Work item: Every line below that holds the string "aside" should be copied out.

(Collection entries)
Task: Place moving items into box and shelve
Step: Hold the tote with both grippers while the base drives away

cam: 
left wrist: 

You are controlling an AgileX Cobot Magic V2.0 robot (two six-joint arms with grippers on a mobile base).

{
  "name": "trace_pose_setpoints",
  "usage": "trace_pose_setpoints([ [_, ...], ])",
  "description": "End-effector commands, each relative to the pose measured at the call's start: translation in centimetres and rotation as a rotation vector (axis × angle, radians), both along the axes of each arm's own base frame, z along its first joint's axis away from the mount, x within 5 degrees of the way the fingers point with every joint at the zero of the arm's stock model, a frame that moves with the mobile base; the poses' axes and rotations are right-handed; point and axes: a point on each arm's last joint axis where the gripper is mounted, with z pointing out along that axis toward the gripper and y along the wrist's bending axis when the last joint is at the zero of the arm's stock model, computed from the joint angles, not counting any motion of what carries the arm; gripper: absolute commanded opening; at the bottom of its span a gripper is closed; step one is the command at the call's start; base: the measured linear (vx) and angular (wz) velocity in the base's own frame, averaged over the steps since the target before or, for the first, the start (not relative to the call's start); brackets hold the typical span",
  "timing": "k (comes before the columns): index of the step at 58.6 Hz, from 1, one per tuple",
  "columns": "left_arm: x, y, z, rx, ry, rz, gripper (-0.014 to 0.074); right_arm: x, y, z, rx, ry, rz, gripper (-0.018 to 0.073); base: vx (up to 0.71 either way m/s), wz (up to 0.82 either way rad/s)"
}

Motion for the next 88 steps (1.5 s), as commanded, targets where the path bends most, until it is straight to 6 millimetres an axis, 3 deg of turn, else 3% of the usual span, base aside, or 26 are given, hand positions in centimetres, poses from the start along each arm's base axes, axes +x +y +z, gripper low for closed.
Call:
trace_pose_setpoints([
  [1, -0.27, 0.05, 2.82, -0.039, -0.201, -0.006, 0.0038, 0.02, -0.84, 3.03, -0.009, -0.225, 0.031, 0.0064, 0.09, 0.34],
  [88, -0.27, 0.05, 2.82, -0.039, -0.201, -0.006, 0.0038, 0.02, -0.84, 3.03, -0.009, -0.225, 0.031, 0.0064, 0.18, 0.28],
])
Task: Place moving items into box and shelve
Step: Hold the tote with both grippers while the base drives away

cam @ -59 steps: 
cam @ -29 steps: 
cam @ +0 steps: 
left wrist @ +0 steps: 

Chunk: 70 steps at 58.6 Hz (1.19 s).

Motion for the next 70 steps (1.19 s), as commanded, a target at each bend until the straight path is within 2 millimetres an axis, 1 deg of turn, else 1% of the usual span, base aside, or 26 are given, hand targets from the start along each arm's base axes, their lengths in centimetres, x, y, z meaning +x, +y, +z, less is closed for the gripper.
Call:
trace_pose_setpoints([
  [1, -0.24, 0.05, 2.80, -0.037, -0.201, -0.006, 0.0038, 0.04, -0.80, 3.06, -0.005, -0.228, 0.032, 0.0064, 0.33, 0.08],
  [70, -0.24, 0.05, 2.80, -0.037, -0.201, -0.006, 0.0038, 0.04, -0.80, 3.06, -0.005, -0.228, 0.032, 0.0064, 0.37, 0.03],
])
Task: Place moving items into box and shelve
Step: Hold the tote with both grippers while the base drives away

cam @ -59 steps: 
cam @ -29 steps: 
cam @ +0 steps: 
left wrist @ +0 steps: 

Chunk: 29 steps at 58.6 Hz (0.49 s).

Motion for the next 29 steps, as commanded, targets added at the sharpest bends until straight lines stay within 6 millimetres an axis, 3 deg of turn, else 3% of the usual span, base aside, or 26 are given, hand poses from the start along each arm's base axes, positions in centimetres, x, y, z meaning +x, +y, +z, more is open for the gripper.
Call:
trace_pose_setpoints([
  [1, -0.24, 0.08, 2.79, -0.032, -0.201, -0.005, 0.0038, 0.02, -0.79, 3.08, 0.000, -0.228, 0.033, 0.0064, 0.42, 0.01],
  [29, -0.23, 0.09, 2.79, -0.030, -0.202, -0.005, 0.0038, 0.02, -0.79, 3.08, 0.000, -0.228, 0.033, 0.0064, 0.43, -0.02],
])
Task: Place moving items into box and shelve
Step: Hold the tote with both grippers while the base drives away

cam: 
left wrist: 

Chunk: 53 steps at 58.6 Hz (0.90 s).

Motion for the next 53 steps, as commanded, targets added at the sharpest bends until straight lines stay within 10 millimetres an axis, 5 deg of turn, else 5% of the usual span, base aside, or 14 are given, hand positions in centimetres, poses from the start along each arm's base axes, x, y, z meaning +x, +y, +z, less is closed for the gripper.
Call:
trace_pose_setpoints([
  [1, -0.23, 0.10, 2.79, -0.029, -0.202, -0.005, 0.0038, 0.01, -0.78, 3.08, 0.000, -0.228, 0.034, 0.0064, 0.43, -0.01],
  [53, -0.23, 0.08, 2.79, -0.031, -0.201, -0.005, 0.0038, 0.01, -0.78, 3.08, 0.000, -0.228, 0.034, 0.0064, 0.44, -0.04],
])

Result of this exercise:
Motion for the next 88 steps (1.5 s), as commanded, targets where the path bends most, until it is straight to 6 millimetres an axis, 3 deg of turn, else 3% of the usual span, base aside, or 26 are given, hand positions in centimetres, poses from the start along each arm's base axes, axes +x +y +z, gripper low for closed.
Motion for the next 70 steps (1.19 s), as commanded, a target at each bend until the straight path is within 2 millimetres an axis, 1 deg of turn, else 1% of the usual span, base aside, or 26 are given, hand targets from the start along each arm's base axes, their lengths in centimetres, x, y, z meaning +x, +y, +z, less is closed for the gripper.
Motion for the next 29 steps, as commanded, targets added at the sharpest bends until straight lines stay within 6 millimetres an axis, 3 deg of turn, else 3% of the usual span, base aside, or 26 are given, hand poses from the start along each arm's base axes, positions in centimetres, x, y, z meaning +x, +y, +z, more is open for the gripper.
Motion for the next 53 steps, as commanded, targets added at the sharpest bends until straight lines stay within 10 millimetres an axis, 5 deg of turn, else 5% of the usual span, base aside, or 14 are given, hand positions in centimetres, poses from the start along each arm's base axes, x, y, z meaning +x, +y, +z, less is closed for the gripper.

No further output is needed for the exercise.